How to complete this task:
Every line of the entries below that carries the string "measured" should be copied.

Records drawn from a dataset:
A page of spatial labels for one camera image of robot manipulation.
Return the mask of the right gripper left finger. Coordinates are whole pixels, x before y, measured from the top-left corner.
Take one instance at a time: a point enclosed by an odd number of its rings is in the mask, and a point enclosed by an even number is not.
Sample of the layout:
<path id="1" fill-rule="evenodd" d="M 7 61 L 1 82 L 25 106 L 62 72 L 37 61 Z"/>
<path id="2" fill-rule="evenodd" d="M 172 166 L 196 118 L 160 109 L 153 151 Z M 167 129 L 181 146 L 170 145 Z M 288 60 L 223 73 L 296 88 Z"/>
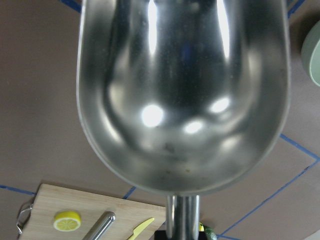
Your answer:
<path id="1" fill-rule="evenodd" d="M 154 232 L 154 240 L 168 240 L 165 230 L 157 230 Z"/>

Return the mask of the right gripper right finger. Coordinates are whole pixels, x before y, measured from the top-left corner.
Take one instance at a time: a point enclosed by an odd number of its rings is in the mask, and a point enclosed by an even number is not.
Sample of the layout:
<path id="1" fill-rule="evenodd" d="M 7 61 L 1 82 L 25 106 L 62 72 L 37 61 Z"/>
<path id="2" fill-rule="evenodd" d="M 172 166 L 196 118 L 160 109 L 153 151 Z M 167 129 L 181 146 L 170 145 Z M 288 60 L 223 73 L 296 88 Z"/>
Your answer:
<path id="1" fill-rule="evenodd" d="M 198 233 L 198 240 L 207 240 L 207 235 L 204 231 Z"/>

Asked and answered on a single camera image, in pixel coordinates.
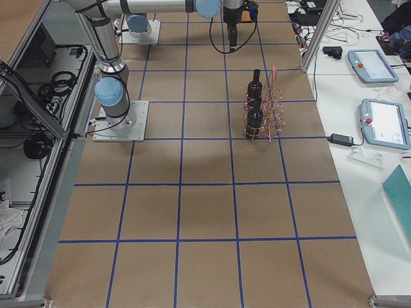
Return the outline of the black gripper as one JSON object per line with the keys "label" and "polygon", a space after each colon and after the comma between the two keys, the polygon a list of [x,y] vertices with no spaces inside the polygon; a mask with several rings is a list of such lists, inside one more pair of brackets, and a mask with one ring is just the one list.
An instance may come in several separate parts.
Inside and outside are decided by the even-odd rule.
{"label": "black gripper", "polygon": [[238,43],[238,30],[234,26],[242,20],[243,7],[243,0],[223,0],[223,21],[228,25],[230,47],[236,47]]}

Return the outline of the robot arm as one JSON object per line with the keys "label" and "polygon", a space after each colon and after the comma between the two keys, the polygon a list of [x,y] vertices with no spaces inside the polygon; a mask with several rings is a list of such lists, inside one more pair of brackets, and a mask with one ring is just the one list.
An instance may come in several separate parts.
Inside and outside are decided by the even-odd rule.
{"label": "robot arm", "polygon": [[152,28],[145,13],[131,14],[127,17],[128,32],[133,37],[146,37],[152,32]]}
{"label": "robot arm", "polygon": [[123,80],[128,78],[128,68],[115,39],[114,17],[126,17],[128,31],[145,37],[152,30],[148,13],[196,12],[211,19],[222,12],[228,27],[230,51],[233,52],[237,45],[237,24],[242,21],[244,11],[255,7],[250,1],[68,1],[67,4],[81,15],[102,75]]}

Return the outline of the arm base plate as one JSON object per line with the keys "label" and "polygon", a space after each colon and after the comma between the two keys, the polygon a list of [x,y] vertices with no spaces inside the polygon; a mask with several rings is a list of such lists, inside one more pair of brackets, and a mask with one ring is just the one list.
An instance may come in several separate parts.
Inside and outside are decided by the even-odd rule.
{"label": "arm base plate", "polygon": [[136,32],[128,26],[125,21],[122,33],[119,36],[119,43],[124,45],[157,45],[161,28],[160,20],[149,20],[145,32]]}
{"label": "arm base plate", "polygon": [[99,117],[103,120],[96,123],[95,142],[143,142],[146,130],[149,101],[131,101],[128,114],[125,117],[113,119],[107,117],[103,107]]}

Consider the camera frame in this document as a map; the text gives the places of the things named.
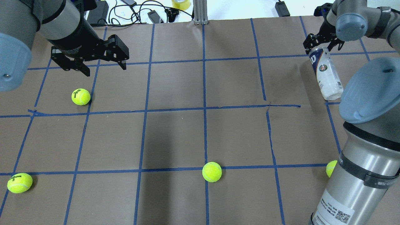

Response to the task:
Return the mask of the right gripper left finger. Coordinates are whole pixels, x before y, measured from the top-left corner.
Return the mask of the right gripper right finger. Coordinates are whole pixels, x before y, measured from the top-left corner.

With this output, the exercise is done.